* HOW TO COMPLETE THIS TASK:
Filter the entries below, keeping only lines with "screw".

* MATERIAL PROVIDED:
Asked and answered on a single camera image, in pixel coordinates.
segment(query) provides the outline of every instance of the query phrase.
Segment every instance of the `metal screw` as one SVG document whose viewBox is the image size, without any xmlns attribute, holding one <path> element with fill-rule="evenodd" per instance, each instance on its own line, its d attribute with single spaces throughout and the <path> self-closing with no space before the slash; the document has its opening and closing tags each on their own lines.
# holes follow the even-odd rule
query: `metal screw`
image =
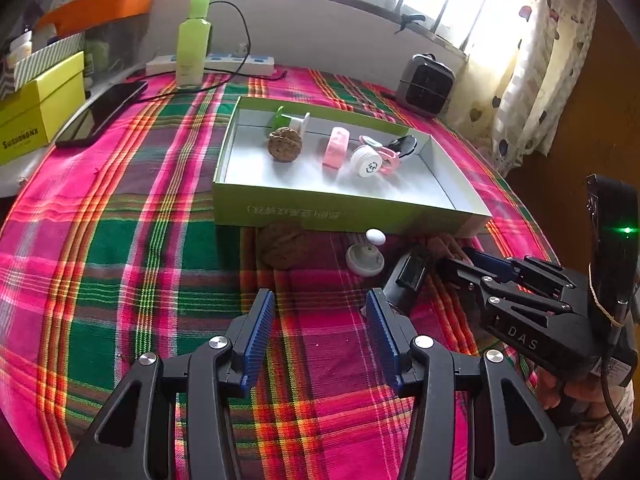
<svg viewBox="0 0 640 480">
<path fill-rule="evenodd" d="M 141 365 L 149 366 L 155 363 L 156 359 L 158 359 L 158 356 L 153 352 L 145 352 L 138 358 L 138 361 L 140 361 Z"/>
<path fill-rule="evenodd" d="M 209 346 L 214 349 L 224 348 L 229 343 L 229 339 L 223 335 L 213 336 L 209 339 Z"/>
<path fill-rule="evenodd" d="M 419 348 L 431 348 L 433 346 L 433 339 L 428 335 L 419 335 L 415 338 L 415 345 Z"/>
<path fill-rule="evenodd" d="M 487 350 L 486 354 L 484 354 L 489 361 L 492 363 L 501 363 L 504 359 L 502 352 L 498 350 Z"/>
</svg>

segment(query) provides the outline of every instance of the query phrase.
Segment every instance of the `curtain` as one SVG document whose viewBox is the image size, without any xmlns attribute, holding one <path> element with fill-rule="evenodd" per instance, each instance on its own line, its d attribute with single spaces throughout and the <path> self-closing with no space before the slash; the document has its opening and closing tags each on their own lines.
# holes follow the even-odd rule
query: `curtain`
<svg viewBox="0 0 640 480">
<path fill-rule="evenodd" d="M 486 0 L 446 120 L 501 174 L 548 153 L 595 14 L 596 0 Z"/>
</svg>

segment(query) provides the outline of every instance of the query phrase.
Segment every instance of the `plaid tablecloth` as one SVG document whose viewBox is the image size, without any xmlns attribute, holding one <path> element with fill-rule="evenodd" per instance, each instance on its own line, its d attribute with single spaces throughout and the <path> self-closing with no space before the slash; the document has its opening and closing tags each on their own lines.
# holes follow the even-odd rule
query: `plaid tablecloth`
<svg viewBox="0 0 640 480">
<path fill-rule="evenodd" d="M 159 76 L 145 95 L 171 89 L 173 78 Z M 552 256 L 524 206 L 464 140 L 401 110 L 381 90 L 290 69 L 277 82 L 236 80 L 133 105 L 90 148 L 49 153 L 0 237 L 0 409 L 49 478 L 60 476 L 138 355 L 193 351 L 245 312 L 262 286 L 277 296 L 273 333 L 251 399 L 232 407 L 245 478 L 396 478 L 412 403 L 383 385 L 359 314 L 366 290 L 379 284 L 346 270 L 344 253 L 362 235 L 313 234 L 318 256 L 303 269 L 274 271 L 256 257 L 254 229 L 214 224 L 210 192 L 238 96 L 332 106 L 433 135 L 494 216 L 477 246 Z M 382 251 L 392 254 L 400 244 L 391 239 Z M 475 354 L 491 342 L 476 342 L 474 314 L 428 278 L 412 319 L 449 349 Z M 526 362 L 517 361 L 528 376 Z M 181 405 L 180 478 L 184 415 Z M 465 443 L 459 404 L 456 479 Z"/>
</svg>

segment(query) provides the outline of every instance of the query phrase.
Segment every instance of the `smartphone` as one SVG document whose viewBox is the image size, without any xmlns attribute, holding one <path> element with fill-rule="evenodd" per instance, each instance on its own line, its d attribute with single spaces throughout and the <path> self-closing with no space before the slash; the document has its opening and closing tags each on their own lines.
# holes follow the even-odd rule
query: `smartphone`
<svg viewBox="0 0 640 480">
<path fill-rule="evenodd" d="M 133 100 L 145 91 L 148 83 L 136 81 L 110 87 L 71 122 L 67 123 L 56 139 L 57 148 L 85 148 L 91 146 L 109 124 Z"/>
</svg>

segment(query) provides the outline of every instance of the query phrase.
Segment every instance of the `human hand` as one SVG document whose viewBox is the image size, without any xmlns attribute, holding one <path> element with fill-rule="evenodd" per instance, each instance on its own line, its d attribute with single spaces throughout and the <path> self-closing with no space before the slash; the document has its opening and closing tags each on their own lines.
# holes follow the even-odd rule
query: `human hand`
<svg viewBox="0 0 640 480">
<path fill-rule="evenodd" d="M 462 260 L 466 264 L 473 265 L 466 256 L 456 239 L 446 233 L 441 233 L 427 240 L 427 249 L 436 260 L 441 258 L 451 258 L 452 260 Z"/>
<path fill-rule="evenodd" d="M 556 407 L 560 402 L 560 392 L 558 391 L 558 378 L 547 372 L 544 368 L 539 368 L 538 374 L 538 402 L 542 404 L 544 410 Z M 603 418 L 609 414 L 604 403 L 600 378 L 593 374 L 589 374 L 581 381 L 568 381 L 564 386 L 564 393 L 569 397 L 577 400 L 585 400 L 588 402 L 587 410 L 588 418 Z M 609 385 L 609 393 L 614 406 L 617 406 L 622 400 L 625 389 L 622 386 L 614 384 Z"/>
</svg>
==
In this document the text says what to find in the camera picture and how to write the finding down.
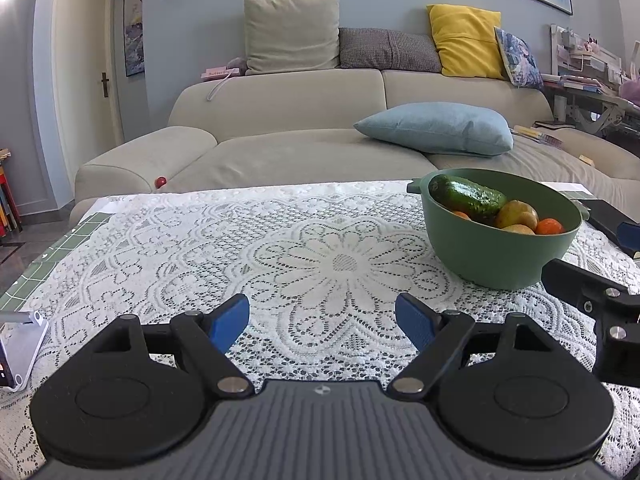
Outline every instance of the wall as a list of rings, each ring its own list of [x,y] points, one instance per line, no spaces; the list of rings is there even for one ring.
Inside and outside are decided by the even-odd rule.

* TASK OUTPUT:
Segment every instance of the `metal screw` as one SVG document whose viewBox is the image size, without any xmlns attribute, holding one <path> element with fill-rule="evenodd" per instance, each instance on its own line, its d attribute with single spaces throughout and the <path> self-closing with no space before the slash; the document has its opening and closing tags each on their own lines.
query: `metal screw`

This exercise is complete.